● **YOUR OBJECTIVE**
Transcribe the data below verbatim from the line with "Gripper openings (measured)" to the line with "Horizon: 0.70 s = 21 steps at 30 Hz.". Include both of those lines.

● **DATASET CONTENT**

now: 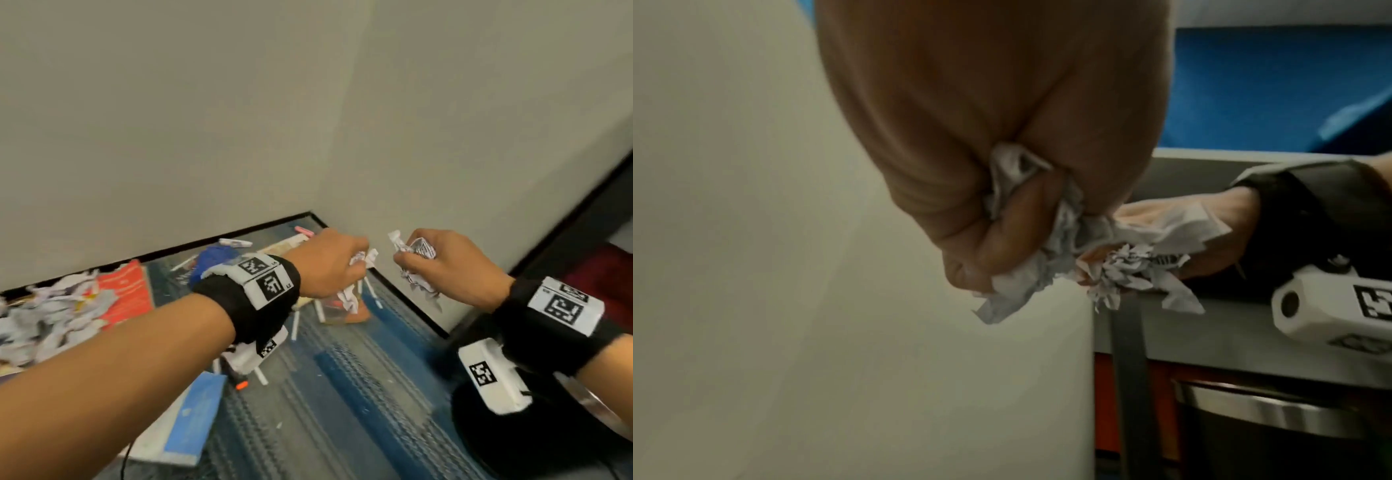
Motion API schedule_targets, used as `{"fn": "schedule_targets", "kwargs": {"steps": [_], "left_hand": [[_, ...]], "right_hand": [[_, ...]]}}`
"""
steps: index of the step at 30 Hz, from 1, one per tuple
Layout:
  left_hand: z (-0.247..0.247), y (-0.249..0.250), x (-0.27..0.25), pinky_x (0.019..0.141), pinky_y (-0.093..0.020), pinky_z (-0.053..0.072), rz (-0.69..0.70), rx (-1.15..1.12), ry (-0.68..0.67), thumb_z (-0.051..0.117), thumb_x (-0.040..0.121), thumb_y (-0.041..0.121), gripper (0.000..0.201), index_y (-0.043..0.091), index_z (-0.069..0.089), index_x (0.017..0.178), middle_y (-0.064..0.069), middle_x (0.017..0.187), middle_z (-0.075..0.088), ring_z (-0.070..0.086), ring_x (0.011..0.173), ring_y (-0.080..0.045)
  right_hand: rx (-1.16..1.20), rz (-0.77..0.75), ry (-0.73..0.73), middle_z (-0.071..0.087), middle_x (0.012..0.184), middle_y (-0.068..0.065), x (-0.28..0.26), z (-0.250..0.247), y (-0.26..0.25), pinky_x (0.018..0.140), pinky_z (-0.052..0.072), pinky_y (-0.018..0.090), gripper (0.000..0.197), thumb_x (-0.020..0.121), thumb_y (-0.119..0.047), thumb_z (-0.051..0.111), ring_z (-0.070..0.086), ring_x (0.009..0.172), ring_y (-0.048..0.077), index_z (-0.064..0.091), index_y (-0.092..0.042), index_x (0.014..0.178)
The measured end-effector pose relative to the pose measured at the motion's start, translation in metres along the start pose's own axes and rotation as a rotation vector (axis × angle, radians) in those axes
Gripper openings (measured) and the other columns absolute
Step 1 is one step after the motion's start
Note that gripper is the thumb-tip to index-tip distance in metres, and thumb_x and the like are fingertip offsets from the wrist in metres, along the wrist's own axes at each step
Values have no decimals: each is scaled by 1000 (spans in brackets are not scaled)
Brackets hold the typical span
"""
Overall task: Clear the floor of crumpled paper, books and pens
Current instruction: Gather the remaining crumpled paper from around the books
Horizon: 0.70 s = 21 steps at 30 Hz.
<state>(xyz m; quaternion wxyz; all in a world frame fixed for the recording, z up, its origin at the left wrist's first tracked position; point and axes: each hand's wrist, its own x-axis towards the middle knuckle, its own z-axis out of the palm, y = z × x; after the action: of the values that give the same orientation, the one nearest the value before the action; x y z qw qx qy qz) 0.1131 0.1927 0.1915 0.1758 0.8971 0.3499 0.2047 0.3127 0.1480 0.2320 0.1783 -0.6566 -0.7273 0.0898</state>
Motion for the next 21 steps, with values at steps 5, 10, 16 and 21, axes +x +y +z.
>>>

● **EXERCISE SOLUTION**
Gripper openings (measured) and the other columns absolute
Step 1 is one step after the motion's start
Note that gripper is the thumb-tip to index-tip distance in metres, and thumb_x and the like are fingertip offsets from the wrist in metres, along the wrist's own axes at each step
Values have no decimals: each is scaled by 1000 (spans in brackets are not scaled)
Brackets hold the typical span
"""
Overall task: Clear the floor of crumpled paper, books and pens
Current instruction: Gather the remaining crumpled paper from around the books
Horizon: 0.70 s = 21 steps at 30 Hz.

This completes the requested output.